38. MacPython OSA Modules
*************************

This chapter describes the current implementation of the Open
Scripting Architecture (OSA, also commonly referred to as AppleScript)
for Python, allowing you to control scriptable applications from your
Python program, and with a fairly pythonic interface. Development on
this set of modules has stopped.

For a description of the various components of AppleScript and OSA,
and to get an understanding of the architecture and terminology, you
should read Apple’s documentation. The “Applescript Language Guide”
explains the conceptual model and the terminology, and documents the
standard suite. The “Open Scripting Architecture” document explains
how to use OSA from an application programmers point of view. In the
Apple Help Viewer these books are located in the Developer
Documentation, Core Technologies section.

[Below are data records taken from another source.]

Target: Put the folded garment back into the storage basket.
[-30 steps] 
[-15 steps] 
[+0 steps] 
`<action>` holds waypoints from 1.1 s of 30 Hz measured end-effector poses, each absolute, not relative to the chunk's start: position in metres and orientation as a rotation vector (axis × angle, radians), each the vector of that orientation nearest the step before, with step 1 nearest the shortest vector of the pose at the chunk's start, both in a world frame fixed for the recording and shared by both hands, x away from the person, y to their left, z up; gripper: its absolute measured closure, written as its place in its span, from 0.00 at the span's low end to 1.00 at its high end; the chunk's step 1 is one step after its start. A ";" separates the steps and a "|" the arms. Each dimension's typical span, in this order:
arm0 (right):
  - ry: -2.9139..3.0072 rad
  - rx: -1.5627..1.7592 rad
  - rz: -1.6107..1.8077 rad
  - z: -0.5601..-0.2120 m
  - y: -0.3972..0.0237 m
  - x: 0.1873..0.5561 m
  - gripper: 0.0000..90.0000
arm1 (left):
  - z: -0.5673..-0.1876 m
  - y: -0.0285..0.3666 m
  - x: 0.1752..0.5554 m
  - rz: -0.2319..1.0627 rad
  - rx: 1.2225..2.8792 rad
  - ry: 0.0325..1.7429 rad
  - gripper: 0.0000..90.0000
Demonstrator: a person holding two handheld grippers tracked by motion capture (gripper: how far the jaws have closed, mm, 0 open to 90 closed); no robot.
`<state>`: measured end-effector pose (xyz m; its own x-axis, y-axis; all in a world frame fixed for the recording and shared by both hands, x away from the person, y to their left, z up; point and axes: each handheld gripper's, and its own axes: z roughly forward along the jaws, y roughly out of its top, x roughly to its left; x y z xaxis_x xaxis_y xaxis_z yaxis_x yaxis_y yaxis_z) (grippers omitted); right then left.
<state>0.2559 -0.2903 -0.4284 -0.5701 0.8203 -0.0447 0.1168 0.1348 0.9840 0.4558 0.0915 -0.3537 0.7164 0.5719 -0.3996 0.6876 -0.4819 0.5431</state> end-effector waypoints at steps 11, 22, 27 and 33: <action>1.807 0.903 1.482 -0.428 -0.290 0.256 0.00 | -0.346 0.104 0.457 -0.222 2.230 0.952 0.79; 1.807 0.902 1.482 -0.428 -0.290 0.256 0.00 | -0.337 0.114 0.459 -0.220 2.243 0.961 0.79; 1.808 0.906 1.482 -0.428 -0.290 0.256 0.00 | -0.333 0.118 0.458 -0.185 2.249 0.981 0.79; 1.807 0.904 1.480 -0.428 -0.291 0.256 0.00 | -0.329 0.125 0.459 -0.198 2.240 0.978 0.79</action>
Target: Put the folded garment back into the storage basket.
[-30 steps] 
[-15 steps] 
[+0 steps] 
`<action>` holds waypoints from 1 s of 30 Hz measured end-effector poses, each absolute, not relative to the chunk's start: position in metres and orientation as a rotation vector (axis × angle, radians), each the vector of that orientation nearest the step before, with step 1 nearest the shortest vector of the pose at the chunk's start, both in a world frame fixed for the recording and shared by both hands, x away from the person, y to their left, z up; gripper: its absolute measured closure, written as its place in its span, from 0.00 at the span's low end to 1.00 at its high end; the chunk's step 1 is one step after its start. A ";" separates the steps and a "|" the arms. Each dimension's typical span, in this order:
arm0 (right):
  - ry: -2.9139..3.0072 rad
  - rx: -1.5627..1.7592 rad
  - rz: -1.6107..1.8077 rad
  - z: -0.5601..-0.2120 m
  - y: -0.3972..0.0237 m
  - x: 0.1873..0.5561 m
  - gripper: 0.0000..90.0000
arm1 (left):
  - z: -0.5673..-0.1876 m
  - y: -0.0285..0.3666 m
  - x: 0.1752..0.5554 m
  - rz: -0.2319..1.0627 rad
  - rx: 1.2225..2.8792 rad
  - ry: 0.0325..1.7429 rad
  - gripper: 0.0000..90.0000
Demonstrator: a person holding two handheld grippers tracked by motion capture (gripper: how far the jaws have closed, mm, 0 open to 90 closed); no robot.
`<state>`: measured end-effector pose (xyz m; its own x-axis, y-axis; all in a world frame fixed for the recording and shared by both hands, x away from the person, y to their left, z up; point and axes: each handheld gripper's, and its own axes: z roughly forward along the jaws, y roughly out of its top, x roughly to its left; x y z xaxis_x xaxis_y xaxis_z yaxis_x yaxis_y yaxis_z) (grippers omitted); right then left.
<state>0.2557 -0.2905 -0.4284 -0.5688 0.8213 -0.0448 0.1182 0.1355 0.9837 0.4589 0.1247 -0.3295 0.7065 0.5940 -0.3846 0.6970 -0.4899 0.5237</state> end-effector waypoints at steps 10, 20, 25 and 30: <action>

As an example of scripting an application, the following piece of
AppleScript will get the name of the frontmost **Finder** window and
print it:

   tell application "Finder"
       get name of window 1
   end tell

In Python, the following code fragment will do the same:

   import Finder

   f = Finder.Finder()
   print f.get(f.window(1).name)

As distributed the Python library includes packages that implement the
standard suites, plus packages that interface to a small number of
common applications.

To send AppleEvents to an application you must first create the Python
package interfacing to the terminology of the application (what
**Script Editor** calls the “Dictionary”). This can be done from
within the **PythonIDE** or by running the "gensuitemodule.py" module
as a standalone program from the command line.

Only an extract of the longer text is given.